Ask HN: What startup news stories should I talk about on Calacanis's show? - AndrewWarner

On Monday, I'm doing the news on Jason Calacanis's This Week in Startups.<p>There hasn't been much news since his last episode (on Friday) so I'm trying to be more creative.<p>Could you recommend startup business news that...
...people would talk about after the show?
...didn't get the coverage it deserved last week?
...points to an important trend?
======
irina_miami
Guys, guys.. You need a workshop on basic PR strategies... As a former VP of a
tech PR firm, I would be glad to explain the basics:

1) To get any serious media coverage you need to be _newsworthy,_

2) What is _newsworthy?_ Any person, company or event that fits into a large
economical, social or political picture can be considered newsworthy.
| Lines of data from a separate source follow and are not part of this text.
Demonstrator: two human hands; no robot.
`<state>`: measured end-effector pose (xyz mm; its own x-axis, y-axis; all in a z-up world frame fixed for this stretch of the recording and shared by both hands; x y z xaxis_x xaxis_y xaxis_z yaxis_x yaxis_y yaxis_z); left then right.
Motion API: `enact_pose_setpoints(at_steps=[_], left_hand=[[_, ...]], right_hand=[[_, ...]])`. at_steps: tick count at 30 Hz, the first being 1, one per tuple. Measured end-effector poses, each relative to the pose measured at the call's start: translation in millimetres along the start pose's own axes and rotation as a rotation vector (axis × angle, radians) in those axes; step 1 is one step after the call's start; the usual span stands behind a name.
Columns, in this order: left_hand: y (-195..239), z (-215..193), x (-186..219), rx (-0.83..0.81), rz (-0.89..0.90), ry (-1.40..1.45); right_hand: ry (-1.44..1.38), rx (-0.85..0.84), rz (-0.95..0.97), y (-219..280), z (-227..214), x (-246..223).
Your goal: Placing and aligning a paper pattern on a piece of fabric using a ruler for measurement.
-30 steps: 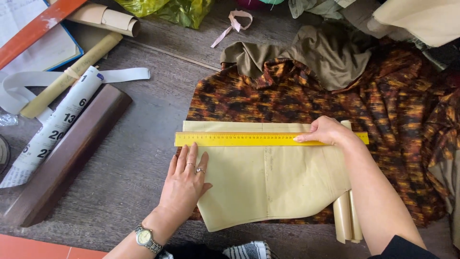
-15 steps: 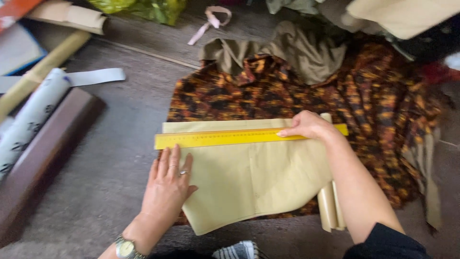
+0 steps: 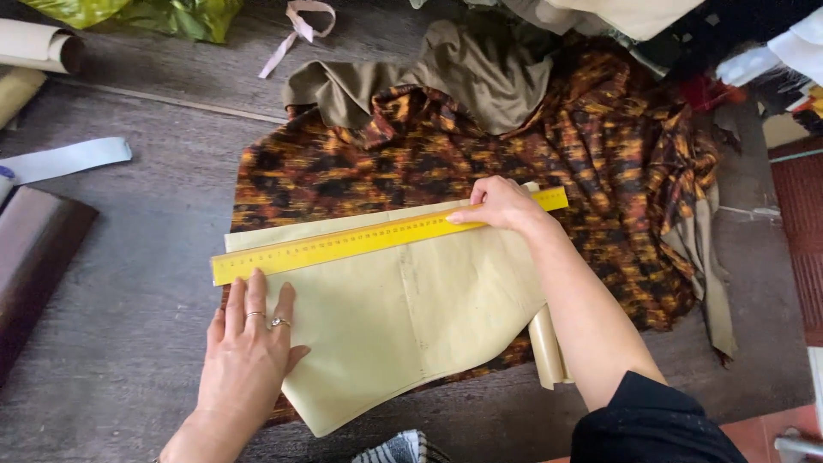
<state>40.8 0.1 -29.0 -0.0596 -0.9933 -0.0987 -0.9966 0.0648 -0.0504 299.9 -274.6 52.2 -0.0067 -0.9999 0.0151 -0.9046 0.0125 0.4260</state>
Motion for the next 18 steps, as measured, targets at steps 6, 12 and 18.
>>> enact_pose_setpoints(at_steps=[6,12,18], left_hand=[[-9,-9,-3,-0.159,-0.017,0.014],[-11,-8,-3,-0.276,-0.002,-0.027],[-11,-10,-4,-0.229,-0.012,-0.021]], right_hand=[[0.003,0.012,0.033,-7,3,0],[0.031,-0.048,0.040,-3,-3,-6],[0.018,-0.063,0.055,-3,-4,-7]])
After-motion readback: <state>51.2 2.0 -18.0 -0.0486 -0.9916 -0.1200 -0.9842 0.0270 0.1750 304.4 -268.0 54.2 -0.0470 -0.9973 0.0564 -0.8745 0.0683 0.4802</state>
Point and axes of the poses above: each hand's wrist, its own y-axis away from the middle knuckle, its own z-axis out of the palm, x = y × z, the point moved 3 cm from there along -y, towards the middle knuckle, and after that the axes turned 12 degrees about x, right-handed, at the moved point
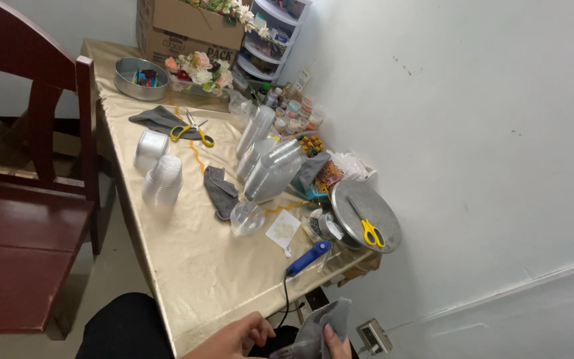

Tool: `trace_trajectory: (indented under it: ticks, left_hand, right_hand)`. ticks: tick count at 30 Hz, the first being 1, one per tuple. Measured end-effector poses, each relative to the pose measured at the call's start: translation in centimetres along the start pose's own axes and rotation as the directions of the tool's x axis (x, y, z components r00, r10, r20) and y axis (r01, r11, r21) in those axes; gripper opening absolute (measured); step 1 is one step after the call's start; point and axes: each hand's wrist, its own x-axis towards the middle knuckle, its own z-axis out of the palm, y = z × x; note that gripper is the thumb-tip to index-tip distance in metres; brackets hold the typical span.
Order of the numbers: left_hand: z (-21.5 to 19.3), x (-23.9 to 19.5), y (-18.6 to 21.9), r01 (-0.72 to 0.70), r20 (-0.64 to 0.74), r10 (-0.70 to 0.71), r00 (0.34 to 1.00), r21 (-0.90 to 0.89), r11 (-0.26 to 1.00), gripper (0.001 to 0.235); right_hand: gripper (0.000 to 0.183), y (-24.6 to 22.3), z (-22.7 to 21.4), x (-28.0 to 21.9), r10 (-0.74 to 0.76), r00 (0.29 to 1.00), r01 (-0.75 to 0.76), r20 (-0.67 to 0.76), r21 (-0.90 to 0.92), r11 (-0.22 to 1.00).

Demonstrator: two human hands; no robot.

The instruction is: Wiping the inside of plastic cups with a gray cloth.

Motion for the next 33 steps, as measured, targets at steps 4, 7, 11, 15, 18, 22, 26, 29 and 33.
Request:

3)Best way to learn and practice being newsworthy is to read the Wall Street
Journal (There are other pubs, but if you have only enough time to read one,
make it WSJ)

4) Don't just read an article, but read and answer 3 questions. a) What is the
trend(big picture) that this article describes? b) How does my company fits
into this trend? c) Where can I find statistics that support my point?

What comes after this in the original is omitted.